Scrunchiemount, I think you're going to have to play it by ear.
It does sound like your SIL is very anxious and trying to control her environment as she faces the screaming ab dabs of childbirth. She sounds like she needs to do what she's doing.
But it is her decision how she goes from here, not yours, and she seems to have a very different family to yours, so you have to respect that.
Maybe her DH will be able to steer her in a more reasonable direction which will be better for her if she does have depression, but I don't think that will be any of your doing.
At this point I'd ask her is she needs any practical help, and suggest she gets a cleaner to come in so she's not exhausted cleaning up her house for her visitors. Maybe you could help her there?
She may well be having a horrible time with hormones, and my have anxiety/depression already, so anything that makes her feel more in control is better for her and her baby at this time.
She may change her mind after her baby is born as things change then.
Fwiw, I agree with some of the things that twinkles blog link said.
For my first, I had streams of people popping in at all hours (later and earlier than agreed) expecting me to serve them tea, with milk and two sugars (but never brought milk) and meals (if they stayed too long and were a bit peckish) and they stayed for hours, sitting on the sofas, without lifting a finger around the house, or even making me a cup of tea.

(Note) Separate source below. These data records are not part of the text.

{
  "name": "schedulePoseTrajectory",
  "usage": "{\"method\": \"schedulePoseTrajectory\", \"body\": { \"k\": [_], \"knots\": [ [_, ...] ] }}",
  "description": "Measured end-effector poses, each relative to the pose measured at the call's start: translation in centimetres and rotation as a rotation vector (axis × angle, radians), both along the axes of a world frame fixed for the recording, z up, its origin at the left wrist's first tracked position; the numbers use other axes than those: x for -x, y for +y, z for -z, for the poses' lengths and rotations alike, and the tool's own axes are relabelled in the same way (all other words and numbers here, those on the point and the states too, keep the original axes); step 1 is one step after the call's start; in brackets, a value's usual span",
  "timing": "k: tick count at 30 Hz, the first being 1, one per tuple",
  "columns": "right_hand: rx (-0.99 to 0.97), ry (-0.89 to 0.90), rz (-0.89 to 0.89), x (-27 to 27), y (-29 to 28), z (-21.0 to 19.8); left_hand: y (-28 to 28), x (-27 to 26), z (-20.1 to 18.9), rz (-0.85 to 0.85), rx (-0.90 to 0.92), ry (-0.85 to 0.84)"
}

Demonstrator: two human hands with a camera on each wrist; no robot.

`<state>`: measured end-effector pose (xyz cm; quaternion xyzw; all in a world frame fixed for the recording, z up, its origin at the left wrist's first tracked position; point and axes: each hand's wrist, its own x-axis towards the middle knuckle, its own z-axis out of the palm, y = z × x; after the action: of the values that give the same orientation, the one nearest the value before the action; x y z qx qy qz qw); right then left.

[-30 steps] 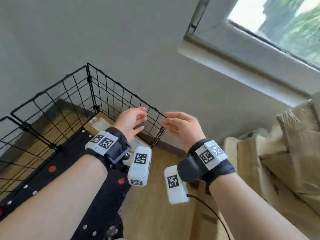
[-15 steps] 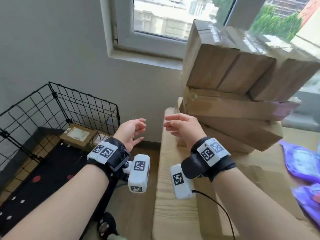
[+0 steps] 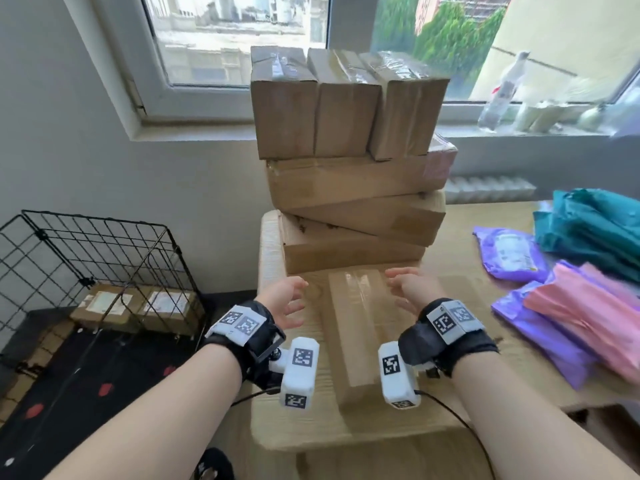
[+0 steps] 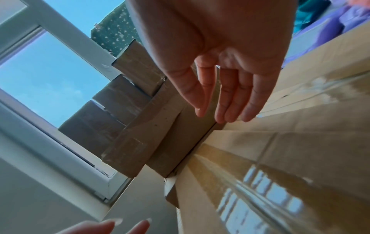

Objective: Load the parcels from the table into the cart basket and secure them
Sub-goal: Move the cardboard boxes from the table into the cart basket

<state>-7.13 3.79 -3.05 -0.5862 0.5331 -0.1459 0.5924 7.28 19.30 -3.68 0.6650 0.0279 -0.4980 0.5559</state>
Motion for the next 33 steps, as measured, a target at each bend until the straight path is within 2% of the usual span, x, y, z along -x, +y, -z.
{"method": "schedulePoseTrajectory", "body": {
  "k": [4,8,10,16,19,24,29,33],
  "knots": [
    [-0.073,-0.057,-0.009,1.1,-0.3,1.3,-1.7,1.5,0.3,0.076,-0.044,0.005],
    [-0.257,-0.114,-0.032,1.5,-0.1,1.8,-2.6,2.5,0.9,0.14,-0.062,0.075],
    [-0.306,-0.148,-0.024,1.5,-0.2,1.8,-2.8,2.4,1.3,0.17,-0.086,0.034],
    [-0.406,-0.165,-0.088,0.2,0.9,1.3,-2.4,1.1,2.3,0.109,-0.18,-0.14],
    [-0.385,-0.121,-0.164,-1.2,1.8,1.0,-2.1,0.1,2.9,0.091,-0.234,-0.266],
    [-0.338,-0.036,-0.205,-2.7,2.4,1.1,-1.7,0.0,2.3,0.214,-0.305,-0.373],
    [-0.358,-0.012,-0.147,-3.0,2.1,1.7,-1.7,-0.3,2.6,0.278,-0.349,-0.367],
    [-0.295,0.056,-0.077,-3.2,1.9,2.0,-0.7,-1.2,2.3,0.221,-0.328,-0.337]
  ]
}}
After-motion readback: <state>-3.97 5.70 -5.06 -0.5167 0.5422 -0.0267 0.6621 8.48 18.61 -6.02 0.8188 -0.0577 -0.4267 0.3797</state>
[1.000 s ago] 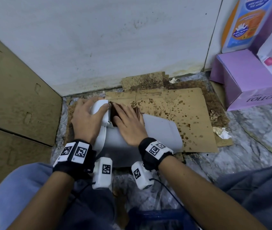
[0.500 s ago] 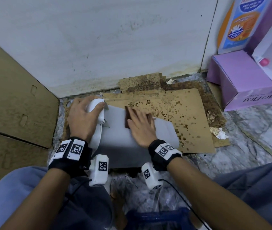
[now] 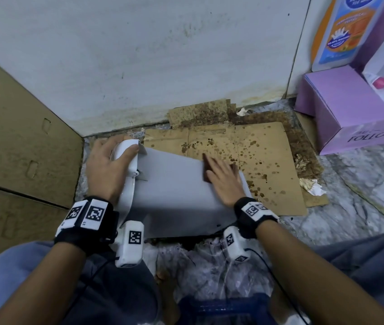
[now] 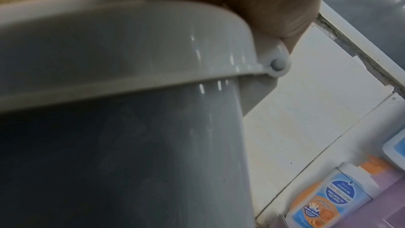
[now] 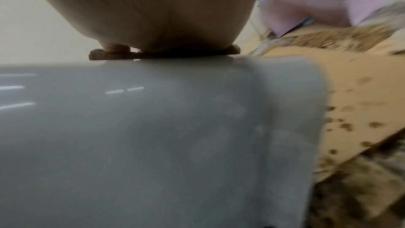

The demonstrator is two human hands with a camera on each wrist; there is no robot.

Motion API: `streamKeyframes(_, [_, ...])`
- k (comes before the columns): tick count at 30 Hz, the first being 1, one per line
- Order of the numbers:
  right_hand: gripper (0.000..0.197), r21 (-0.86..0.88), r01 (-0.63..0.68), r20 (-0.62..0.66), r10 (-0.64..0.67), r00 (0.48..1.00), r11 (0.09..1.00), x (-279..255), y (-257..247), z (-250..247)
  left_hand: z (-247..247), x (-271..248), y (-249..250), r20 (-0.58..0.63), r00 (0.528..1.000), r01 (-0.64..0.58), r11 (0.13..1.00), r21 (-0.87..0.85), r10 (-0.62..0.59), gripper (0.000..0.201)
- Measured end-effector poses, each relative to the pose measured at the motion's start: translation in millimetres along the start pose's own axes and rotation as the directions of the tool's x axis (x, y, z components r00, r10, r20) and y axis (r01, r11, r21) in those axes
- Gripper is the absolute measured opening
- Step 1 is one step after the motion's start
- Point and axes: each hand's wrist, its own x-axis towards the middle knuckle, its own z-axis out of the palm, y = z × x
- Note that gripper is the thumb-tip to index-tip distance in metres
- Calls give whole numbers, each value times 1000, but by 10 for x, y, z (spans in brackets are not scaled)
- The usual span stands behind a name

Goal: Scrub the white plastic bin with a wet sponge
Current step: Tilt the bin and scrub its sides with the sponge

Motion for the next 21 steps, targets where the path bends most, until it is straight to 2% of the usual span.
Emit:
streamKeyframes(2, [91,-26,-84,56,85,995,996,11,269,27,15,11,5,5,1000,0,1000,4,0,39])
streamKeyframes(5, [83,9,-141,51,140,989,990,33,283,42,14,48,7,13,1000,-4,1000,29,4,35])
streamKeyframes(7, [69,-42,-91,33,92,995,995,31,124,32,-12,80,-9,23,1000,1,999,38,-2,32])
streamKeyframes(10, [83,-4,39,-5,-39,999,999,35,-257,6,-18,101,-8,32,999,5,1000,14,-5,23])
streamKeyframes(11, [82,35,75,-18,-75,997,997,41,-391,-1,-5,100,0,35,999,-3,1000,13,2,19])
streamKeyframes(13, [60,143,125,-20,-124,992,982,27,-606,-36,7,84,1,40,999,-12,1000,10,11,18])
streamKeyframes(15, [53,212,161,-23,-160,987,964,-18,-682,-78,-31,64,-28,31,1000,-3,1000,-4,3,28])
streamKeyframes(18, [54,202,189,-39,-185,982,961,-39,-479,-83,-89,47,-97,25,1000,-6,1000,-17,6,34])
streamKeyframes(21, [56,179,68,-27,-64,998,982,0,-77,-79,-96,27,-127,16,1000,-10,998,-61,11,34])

Someone came with her two kids who had raging tonsillitis and nits.
Someone was totally miffed as she rocked up 45 minutes late and I wanted to breastfeed, and she was too embarrassed, and upset that my baby needed quiet, so my babe had a meltdown with hunger (as I delayed the feed for 20 minutes until I couldn't any longer) and screamed with wind all night.
Someone came at lunch time, empty handed and unannounced, went into the bedroom, and picked up my sleeping baby, waking her up, so I had no time to sit down and eat my lunch with the luxury of two hands! I was starving, but had to quieten down my screaming baby all over again.
It was a fucking nightmare. I do wish I had had two weeks at least where no one visited. Even thinking about those visitors (family and friends) makes me stabby all over again.
I got wise.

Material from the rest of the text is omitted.